With the first line below as the start and the line containing "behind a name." as the end, copy every line between them exactly, ends included.

→ Provided data:
'''
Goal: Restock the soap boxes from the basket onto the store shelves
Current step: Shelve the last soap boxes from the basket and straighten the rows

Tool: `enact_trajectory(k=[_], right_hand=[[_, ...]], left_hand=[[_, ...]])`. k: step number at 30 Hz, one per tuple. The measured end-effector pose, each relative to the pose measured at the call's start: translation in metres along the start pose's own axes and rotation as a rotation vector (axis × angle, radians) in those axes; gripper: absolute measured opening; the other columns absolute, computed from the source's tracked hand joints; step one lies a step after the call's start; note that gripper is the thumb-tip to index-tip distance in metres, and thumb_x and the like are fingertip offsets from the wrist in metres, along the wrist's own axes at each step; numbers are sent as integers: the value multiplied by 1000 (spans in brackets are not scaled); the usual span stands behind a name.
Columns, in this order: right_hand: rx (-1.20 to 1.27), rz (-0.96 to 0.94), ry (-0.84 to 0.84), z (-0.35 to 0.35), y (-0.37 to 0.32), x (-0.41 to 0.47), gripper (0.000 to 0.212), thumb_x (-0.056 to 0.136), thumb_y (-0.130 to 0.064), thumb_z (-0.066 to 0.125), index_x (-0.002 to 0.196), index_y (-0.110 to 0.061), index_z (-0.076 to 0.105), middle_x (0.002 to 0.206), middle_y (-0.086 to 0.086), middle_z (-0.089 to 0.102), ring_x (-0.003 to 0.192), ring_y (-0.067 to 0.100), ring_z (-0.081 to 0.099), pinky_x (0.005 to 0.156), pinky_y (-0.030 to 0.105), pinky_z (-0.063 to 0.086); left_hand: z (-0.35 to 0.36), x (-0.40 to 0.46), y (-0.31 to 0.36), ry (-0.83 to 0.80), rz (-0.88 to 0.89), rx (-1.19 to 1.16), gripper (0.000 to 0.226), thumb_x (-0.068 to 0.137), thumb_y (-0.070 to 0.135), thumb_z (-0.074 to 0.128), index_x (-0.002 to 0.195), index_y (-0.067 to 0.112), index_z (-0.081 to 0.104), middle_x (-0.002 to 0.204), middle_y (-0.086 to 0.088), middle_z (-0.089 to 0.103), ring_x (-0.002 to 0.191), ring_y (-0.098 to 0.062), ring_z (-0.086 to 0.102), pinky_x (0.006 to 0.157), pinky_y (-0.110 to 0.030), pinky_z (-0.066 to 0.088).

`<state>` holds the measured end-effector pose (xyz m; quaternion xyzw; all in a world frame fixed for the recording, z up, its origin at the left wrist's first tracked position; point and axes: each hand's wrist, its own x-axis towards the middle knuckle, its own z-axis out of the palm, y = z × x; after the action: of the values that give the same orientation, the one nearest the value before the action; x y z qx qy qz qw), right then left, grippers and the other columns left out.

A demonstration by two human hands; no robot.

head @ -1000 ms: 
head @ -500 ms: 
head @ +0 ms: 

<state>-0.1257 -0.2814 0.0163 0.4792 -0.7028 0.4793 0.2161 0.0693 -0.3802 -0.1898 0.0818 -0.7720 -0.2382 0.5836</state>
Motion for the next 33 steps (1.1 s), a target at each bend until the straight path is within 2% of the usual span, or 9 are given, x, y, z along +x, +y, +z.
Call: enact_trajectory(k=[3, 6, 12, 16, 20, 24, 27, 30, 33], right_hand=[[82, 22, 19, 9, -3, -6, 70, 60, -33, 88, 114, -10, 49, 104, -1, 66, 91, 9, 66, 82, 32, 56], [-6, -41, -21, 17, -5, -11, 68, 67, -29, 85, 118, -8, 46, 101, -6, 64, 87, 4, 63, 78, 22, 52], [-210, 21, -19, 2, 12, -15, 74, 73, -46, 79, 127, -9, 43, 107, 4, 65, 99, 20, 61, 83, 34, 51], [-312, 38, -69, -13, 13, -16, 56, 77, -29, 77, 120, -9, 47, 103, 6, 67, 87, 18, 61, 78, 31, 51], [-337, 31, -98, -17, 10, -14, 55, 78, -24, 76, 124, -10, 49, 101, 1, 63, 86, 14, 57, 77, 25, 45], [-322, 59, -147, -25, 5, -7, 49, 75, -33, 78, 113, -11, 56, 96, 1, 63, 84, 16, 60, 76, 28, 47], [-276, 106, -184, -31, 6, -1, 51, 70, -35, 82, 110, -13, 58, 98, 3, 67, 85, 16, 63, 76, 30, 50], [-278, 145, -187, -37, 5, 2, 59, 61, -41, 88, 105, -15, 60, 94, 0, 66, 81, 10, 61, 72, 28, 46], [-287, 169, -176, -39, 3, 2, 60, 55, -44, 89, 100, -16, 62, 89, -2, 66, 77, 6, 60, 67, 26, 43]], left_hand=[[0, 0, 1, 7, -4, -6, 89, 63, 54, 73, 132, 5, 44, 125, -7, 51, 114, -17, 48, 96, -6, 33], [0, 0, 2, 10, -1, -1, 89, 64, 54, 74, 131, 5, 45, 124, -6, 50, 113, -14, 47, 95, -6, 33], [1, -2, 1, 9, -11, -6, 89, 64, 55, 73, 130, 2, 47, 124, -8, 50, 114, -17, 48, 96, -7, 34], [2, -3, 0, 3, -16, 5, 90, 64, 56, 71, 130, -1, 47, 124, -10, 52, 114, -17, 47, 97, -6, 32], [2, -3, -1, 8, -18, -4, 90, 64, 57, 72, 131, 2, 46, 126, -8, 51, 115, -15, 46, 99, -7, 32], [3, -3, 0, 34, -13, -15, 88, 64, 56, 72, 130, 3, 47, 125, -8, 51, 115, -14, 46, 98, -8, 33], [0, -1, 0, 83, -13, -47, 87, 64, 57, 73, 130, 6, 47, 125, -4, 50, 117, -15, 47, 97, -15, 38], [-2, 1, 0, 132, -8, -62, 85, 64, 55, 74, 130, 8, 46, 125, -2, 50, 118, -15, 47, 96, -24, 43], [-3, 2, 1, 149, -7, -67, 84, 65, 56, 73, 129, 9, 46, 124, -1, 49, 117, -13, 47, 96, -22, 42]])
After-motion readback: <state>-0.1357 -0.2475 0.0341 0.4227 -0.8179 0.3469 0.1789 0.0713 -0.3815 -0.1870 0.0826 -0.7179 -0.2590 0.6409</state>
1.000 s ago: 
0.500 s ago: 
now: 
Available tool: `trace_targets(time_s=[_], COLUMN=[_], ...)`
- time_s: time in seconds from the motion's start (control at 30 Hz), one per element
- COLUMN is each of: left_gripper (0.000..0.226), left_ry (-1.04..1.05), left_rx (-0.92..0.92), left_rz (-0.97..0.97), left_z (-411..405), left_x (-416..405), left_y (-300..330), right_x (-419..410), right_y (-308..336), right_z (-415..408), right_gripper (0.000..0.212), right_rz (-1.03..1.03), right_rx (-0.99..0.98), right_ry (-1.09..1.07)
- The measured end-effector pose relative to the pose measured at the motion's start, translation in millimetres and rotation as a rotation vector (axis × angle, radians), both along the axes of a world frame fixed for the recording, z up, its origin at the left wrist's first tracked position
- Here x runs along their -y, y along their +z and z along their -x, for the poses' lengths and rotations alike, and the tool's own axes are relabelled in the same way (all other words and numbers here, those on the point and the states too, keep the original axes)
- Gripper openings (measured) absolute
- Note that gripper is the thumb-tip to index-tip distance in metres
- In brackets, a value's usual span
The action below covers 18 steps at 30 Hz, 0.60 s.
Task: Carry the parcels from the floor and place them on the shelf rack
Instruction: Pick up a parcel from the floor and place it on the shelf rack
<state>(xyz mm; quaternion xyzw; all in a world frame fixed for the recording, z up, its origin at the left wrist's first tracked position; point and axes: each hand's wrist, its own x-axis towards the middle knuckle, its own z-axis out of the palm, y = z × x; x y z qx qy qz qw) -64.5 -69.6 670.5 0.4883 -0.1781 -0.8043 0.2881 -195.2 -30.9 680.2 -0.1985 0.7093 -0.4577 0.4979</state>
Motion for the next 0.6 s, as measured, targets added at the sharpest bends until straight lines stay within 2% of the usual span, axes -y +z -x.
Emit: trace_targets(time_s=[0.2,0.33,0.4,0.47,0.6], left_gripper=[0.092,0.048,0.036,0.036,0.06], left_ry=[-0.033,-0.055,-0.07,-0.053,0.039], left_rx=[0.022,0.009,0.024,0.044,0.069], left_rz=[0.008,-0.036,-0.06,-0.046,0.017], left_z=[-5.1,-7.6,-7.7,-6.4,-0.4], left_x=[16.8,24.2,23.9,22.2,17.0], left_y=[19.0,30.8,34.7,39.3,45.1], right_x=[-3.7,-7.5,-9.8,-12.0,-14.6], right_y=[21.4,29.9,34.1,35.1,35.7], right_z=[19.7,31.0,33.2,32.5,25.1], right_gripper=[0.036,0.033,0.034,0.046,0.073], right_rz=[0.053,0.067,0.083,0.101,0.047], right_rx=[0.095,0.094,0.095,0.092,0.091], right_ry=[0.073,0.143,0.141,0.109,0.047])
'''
→ Result of the exercise:
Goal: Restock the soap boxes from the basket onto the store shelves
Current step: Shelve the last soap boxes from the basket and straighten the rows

Tool: `enact_trajectory(k=[_], right_hand=[[_, ...]], left_hand=[[_, ...]])`. k: step number at 30 Hz, one per tuple. The measured end-effector pose, each relative to the pose measured at the call's start: translation in metres along the start pose's own axes and rotation as a rotation vector (axis × angle, radians) in those axes; gripper: absolute measured opening; the other columns absolute, computed from the source's tracked hand joints; step one lies a step after the call's start; note that gripper is the thumb-tip to index-tip distance in metres, and thumb_x and the like are fingertip offsets from the wrist in metres, along the wrist's own axes at each step; numbers are sent as integers: the value multiplied by 1000 (spans in brackets are not scaled); the usual span stands behind a name.

Nothing remains to add to the output.